Entertainment

The Endless Fall of Suge Knight

This April 8, 2015 file photo shows former rap mogul Marion "Suge'' Knight appears in a Los Angeles court on charges that he and comedian Micah "Katt" Williams stole a photographer's camera in Beverly Hills, Calif.  Knight refused to attend a court hearing on Wednesday May 27, 2015, in a robbery case filed after a celebrity photographer accused him and comedian Katt Williams of stealing her camera last year. A Los Angeles judge said Knight told deputies he was too sick to come to court. (AP Photo/Los Angeles Times, Irfan Khan, Pool, File)
This April 8, 2015 file photo shows former rap mogul Marion “Suge” Knight appears in a Los Angeles court on charges that he and comedian Micah “Katt” Williams stole a photographer’s camera in Beverly Hills, Calif. (AP Photo/Los Angeles Times, Irfan Khan, Pool, File)

 

(Rolling Stone) – On March 20th, inside the high-security wing of Los Angeles’ Clara Shortridge Foltz Criminal Justice Center, the man once called “the most feared man in hip-hop” is looking more like the 50-year-old with chronic health issues that he is. Suge Knight sits in shackles, wearing an orange prison jumpsuit and chunky glasses, his beard flecked with gray, listening impassively. It’s the end of the day’s proceedings, and Judge Ronald S. Coen is announcing the bail for Knight, who is facing charges of murder, attempted murder and hit-and-run: “In this court’s opinion, $25 million is reasonable, and it is so set.” A gasp erupts from Knight’s row of supporters — some of whom sport red clothing or accessories, a color associated with the Bloods and Piru street gangs. The most shocked are Knight’s family, who have attended nearly all of his court dates: his parents, along with his fiancee, Toilin Kelly, and sister Karen Anderson. “He’s never had a bail like that before!” Anderson exclaims.
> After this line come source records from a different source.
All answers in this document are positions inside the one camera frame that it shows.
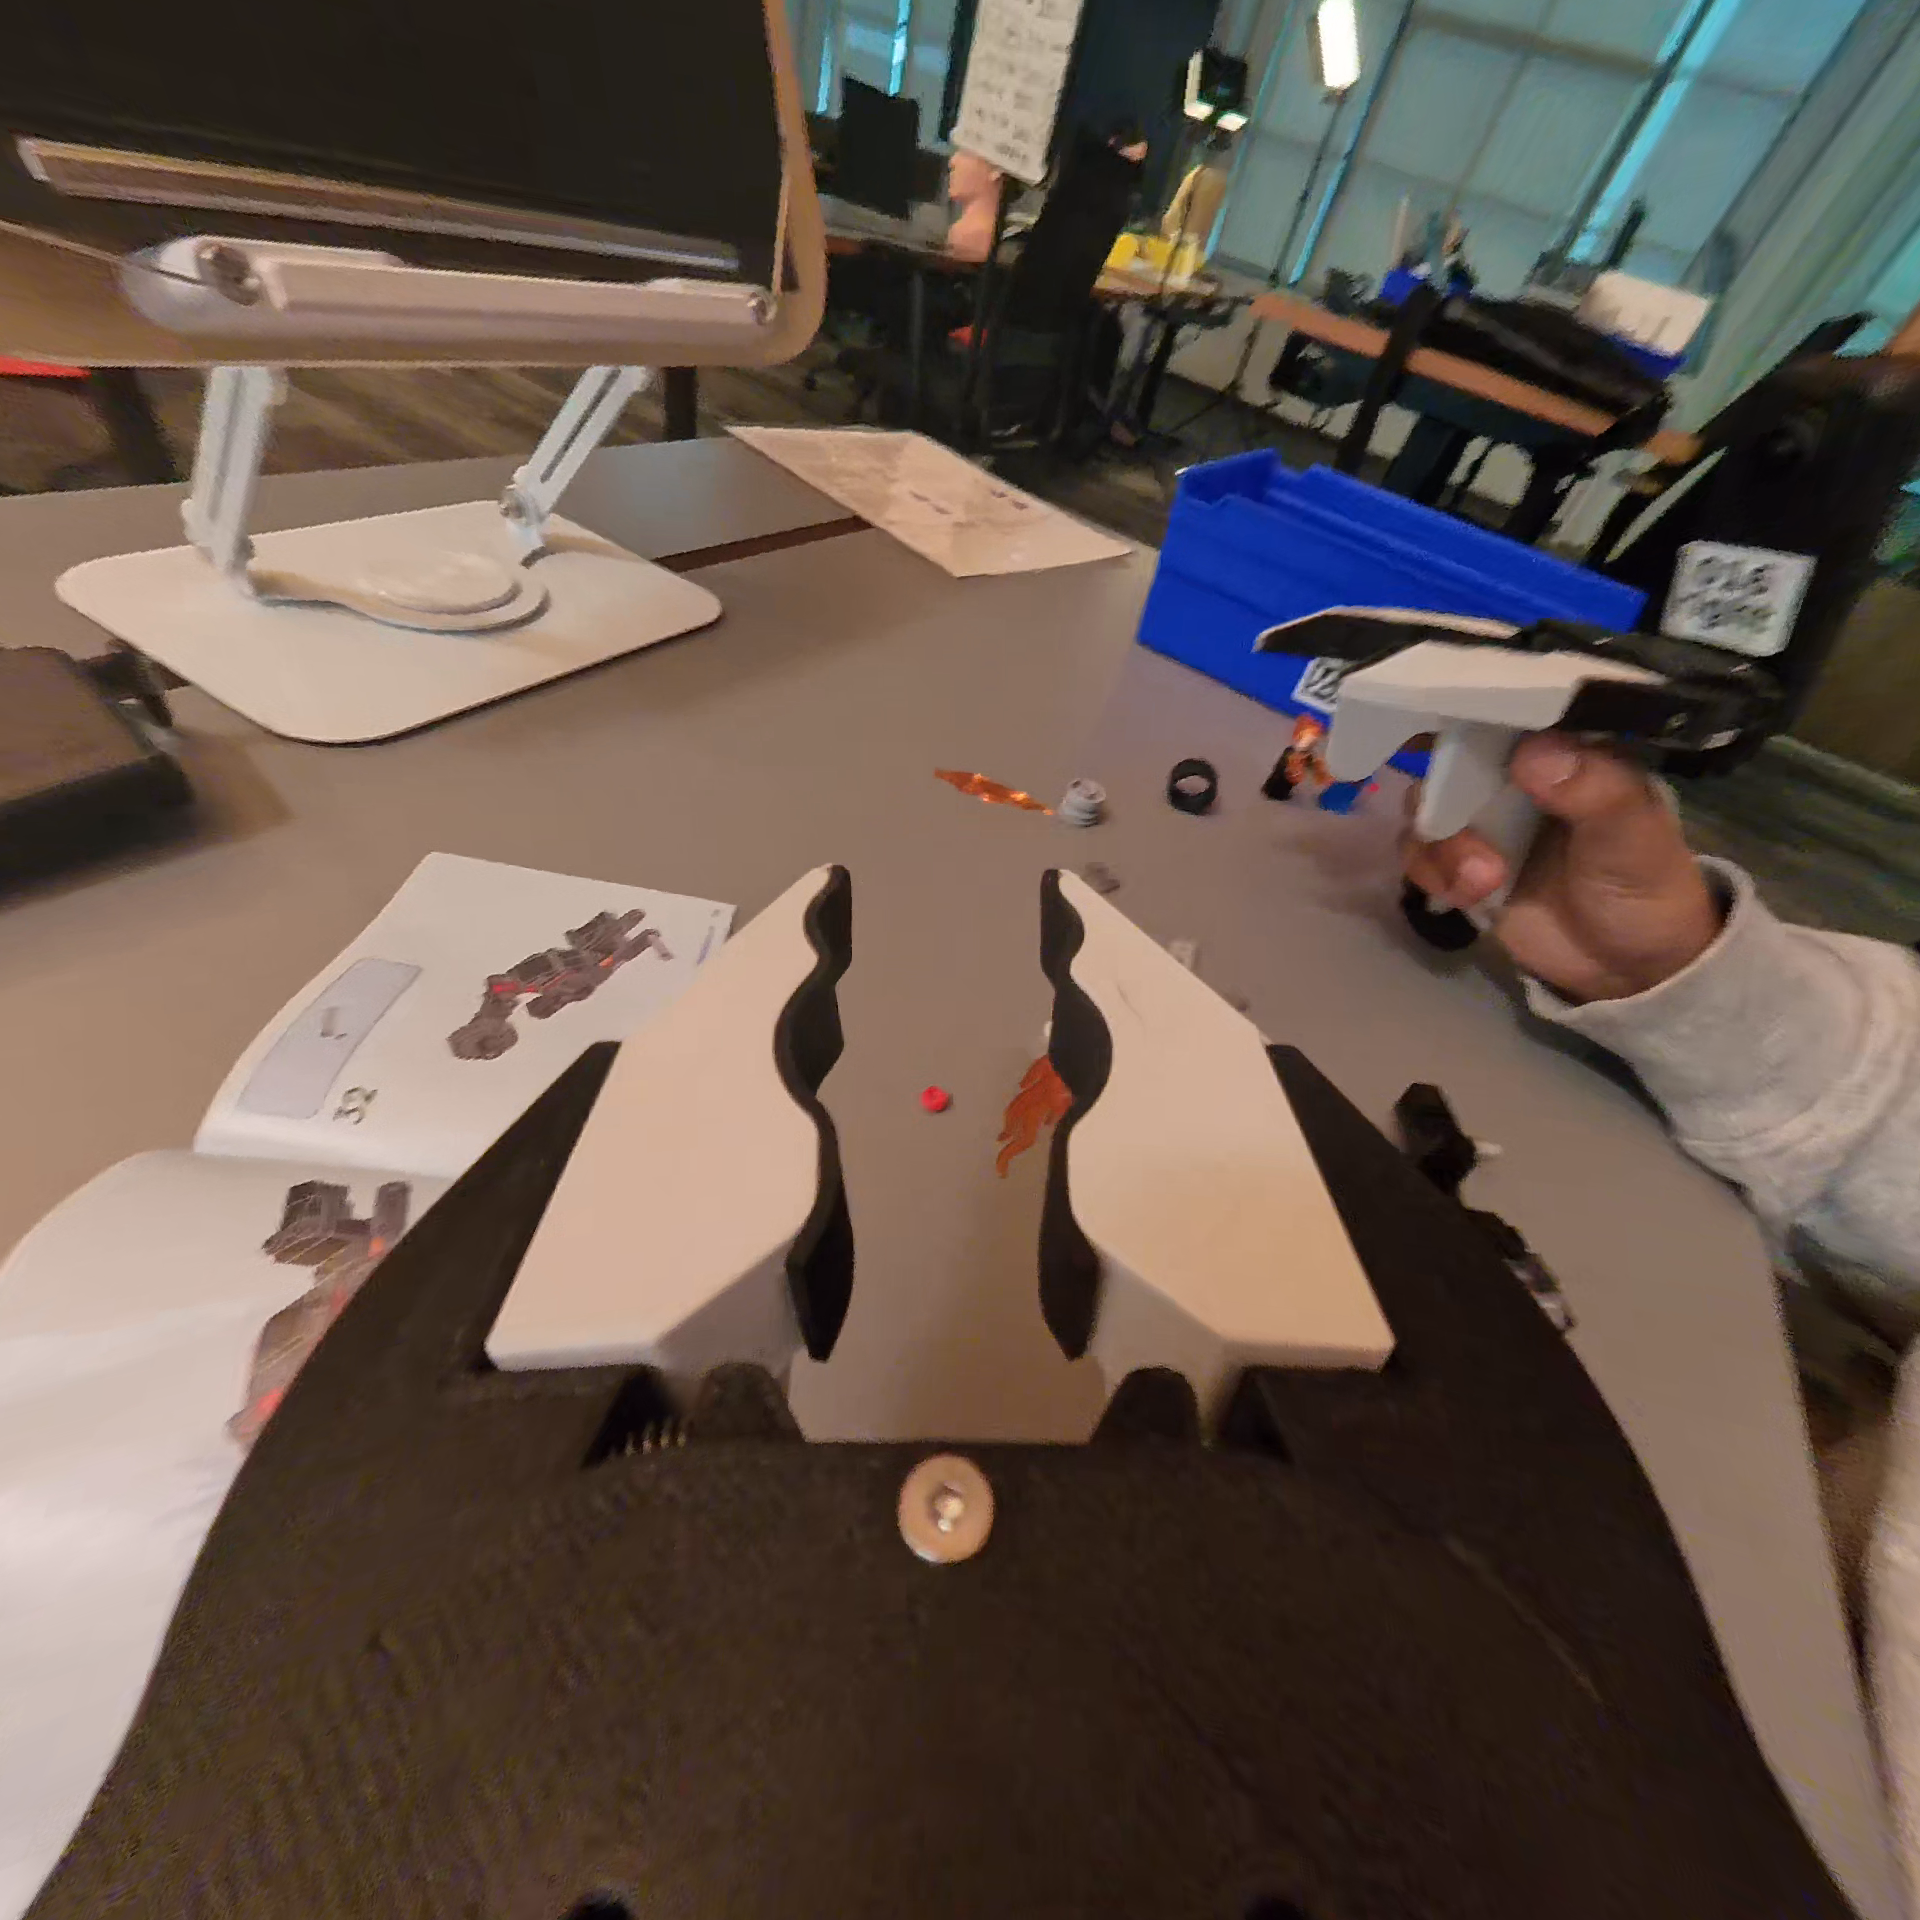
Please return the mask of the orange lego flame piece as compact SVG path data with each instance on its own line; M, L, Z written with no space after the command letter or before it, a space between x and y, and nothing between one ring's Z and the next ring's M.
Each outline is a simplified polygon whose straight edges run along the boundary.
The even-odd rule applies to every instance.
M1075 1105L1070 1086L1042 1052L1022 1071L1015 1095L1002 1107L997 1133L997 1175L1005 1179L1012 1162L1036 1150L1047 1129L1055 1129Z

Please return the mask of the person's right hand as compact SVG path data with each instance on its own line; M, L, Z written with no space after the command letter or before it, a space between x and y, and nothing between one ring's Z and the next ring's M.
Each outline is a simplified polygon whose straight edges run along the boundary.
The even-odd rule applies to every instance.
M1539 810L1519 867L1476 829L1399 839L1429 909L1478 918L1507 962L1568 1001L1632 1000L1715 947L1724 903L1666 789L1603 743L1523 734L1507 781Z

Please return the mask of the black lego motorcycle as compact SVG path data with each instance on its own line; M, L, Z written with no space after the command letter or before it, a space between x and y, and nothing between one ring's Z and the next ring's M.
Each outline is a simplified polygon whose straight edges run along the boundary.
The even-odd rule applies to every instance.
M1503 1213L1466 1206L1466 1179L1493 1157L1493 1150L1470 1139L1446 1095L1436 1084L1405 1086L1395 1100L1395 1122L1405 1159L1421 1169L1429 1189L1443 1192L1455 1211L1466 1213L1476 1234L1497 1253L1503 1268L1529 1290L1543 1318L1551 1318L1560 1334L1570 1334L1576 1318L1546 1263Z

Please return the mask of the black power bank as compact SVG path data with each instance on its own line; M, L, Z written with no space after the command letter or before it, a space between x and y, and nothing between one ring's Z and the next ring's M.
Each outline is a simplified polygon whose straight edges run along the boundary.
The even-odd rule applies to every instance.
M166 675L110 640L99 655L4 646L4 888L178 831L194 805Z

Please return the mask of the instruction booklet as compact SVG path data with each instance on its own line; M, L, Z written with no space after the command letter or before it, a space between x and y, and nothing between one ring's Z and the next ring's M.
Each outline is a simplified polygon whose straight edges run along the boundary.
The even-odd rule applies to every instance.
M434 852L235 1061L4 1263L4 1742L108 1741L204 1511L350 1295L734 909Z

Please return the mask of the white wall chart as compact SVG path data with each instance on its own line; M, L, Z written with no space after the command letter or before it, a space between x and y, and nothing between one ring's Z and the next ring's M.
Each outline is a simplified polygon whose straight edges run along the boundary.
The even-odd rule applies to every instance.
M1084 2L977 2L949 147L1038 186Z

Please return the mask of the printed paper sheet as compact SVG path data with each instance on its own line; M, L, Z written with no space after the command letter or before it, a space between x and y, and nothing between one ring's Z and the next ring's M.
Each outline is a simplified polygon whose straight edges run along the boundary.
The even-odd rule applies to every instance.
M914 430L734 423L731 436L957 581L1132 555L1132 546L1108 530Z

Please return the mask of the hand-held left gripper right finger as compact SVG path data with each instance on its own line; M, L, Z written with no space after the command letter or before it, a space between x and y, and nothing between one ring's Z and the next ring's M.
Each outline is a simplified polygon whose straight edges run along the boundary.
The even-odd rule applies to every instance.
M1381 1372L1395 1331L1259 1027L1084 877L1047 867L1038 1298L1108 1397L1169 1376Z

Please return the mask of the black office chair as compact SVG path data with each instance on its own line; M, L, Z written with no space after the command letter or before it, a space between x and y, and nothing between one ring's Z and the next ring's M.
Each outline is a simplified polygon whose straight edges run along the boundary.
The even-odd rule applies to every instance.
M962 423L980 454L1063 436L1091 373L1098 282L1138 182L1127 147L1078 130L1009 264L987 274Z

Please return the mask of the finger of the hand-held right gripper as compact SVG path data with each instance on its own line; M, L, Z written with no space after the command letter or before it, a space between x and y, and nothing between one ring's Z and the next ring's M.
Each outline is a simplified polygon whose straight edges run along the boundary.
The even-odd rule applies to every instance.
M1326 606L1268 626L1254 640L1259 655L1367 662L1421 642L1488 646L1523 655L1575 649L1575 632L1553 621L1511 625L1446 609Z
M1565 649L1539 655L1507 646L1406 646L1341 675L1326 770L1332 781L1366 781L1418 734L1453 724L1551 730L1588 684L1657 691L1666 678Z

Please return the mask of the wooden desk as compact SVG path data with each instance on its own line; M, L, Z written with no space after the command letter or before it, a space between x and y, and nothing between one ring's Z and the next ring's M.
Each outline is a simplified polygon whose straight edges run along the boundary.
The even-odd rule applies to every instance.
M1326 309L1317 300L1285 295L1285 291L1259 291L1249 300L1249 318L1263 320L1263 323L1276 323L1289 332L1298 332L1306 340L1317 340L1328 348L1345 348L1355 352L1367 363L1379 363L1385 357L1392 357L1392 337L1387 331L1355 320L1355 318L1341 318ZM1546 387L1529 384L1515 374L1496 373L1488 367L1478 367L1473 359L1443 352L1443 348L1429 348L1429 346L1418 346L1405 352L1405 374L1406 379L1424 379L1429 384L1449 387L1453 394L1470 394L1478 403L1488 403L1503 412L1531 418L1531 420L1543 420L1553 430L1568 430L1575 436L1588 436L1588 441L1603 441L1612 428L1619 428L1617 418L1568 399L1568 394L1553 394ZM1686 463L1692 457L1702 454L1702 434L1663 423L1657 430L1651 428L1634 428L1627 423L1621 436L1617 436L1617 443L1621 449L1648 449L1651 459L1657 463Z

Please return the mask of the white laptop stand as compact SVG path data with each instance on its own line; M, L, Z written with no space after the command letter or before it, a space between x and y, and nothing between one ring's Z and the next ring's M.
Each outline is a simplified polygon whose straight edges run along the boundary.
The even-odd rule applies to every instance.
M558 516L624 405L665 367L743 367L784 300L731 278L573 282L401 264L389 250L193 235L120 264L173 332L261 348L637 346L587 367L497 500L251 533L284 367L204 374L181 542L92 557L54 592L108 635L264 730L371 743L697 632L714 595Z

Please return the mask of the blue plastic bin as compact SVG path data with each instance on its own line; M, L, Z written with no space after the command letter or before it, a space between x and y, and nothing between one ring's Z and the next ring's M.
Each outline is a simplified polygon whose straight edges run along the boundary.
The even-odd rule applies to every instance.
M1535 546L1274 449L1189 468L1171 496L1137 640L1259 703L1292 730L1332 724L1340 660L1268 629L1345 609L1424 609L1507 625L1634 629L1646 592Z

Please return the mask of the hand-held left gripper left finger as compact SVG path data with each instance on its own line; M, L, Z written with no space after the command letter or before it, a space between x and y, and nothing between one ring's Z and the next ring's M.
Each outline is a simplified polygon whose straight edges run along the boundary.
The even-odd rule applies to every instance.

As attendees exit and Knight is escorted out by the bailiffs, Knight’s attorney Matthew Fletcher pleads with Coen to reconsider. Fletcher points out that Knight has been held in solitary confinement for nearly three months, with next to no contact with family or friends. (“They wouldn’t allow this at Guantánamo Bay,” Fletcher says.) The lawyer goes on to complain about Knight’s treatment in jail for his numerous medical ailments, which include diabetes, blood clots and impaired vision.